The population coverage of the potent CD8+ T-cell and CD4+ T-cell epitopes are subsequently investigated. For this, the 13 CD8+ T-cell and 17 CD4+ T-cell epitopes respectively are tested against the IEDB HLA I and HLA II allele repository. In the case of potent CD8+ T-cell epitopes, the population coverage of the individual epitopes ranges between 18% and 100% (Tables 2, 3). Three of the CD8+ T-cell epitopes have population coverage of about 100%, and one of them is ORF9b epitope “KVYPIILRL.” It further has the highest number of (59 out of 78) HLA I allele-binding partners. Note that population coverage is not simply depicted by the number of alleles that an epitope binds with. Rather, it represents the genotypic frequency of the allele it binds with.

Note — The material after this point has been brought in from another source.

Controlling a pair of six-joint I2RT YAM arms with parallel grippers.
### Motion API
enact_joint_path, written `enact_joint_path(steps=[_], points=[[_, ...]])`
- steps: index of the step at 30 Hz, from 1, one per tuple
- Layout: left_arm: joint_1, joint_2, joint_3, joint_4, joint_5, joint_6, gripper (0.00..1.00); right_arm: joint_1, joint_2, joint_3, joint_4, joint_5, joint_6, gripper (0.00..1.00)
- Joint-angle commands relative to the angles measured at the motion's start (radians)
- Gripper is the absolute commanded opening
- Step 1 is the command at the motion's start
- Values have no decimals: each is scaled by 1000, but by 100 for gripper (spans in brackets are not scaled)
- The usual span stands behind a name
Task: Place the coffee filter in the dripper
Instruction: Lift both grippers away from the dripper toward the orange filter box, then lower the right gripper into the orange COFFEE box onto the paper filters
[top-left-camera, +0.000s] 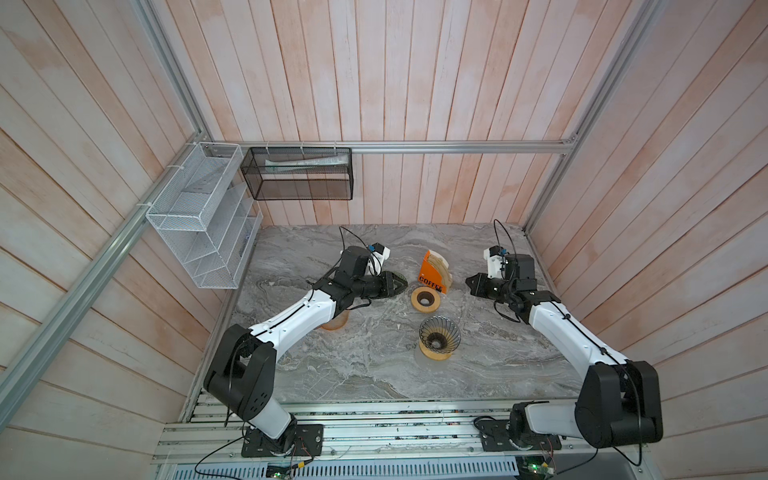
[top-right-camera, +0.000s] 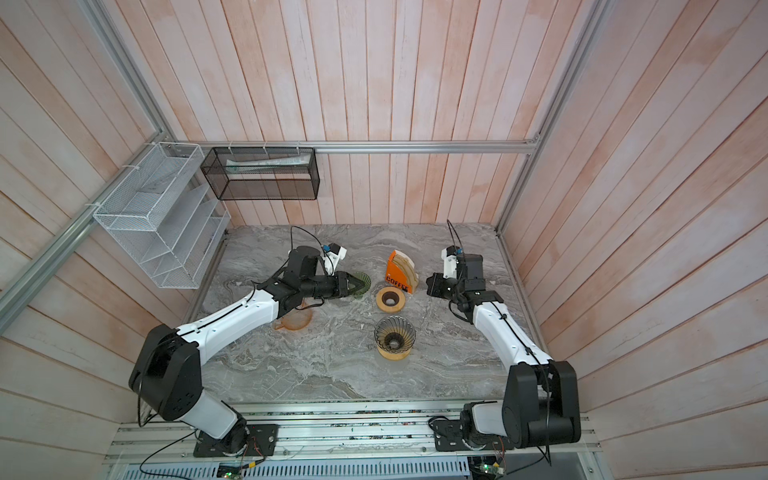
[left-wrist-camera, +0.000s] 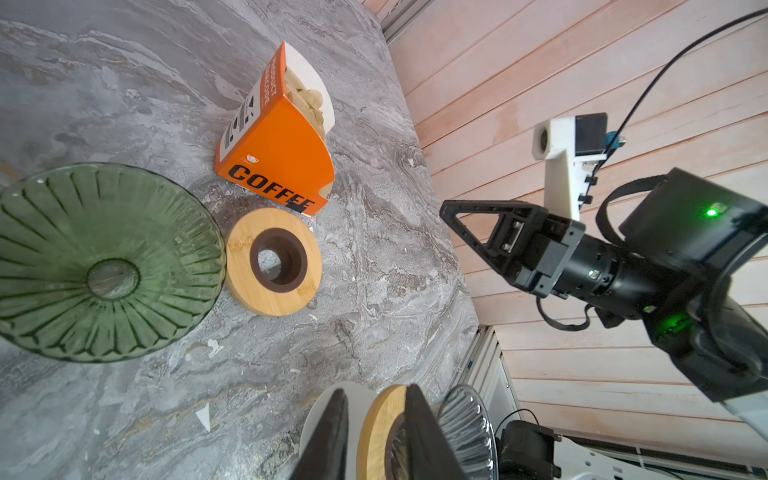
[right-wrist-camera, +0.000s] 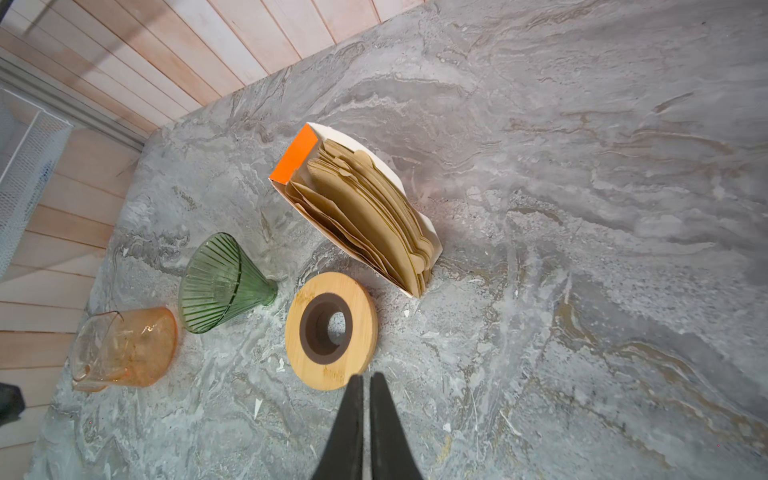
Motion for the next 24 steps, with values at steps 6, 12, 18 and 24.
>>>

Furthermore, 17 potent CD4+ T-cell epitopes are predicted to have individual population coverage between 10.54% and 37.64%. The ORF9b epitope “KVYPIILRLGSPLSL” has the highest population coverage among the CD4+ T-cell epitopes (viz., 37.64%).

HLA Class I Supergroup Coverage of Potent CD8+ T-Cell Epitopes

To further investigate the binding specificity or flexibility of the CD8+ T-cell epitopes to HLA class I alleles, the allele-binding coverage of the predicted promiscuous epitopes is analyzed by considering seven HLA class I supergroups (45) and 10 HLA class I supertypes (46). Analysis indicates that only 30% of the promiscuous uORF CD8+ T-cell epitopes fall into the same HLA class I supergroup. For instance, four out of 13 uORF epitopes are specific only to a particular HLA supergroup (Table SD5). The rest of the promiscuous epitopes bind to the HLA class I alleles that belong to at least two supergroups.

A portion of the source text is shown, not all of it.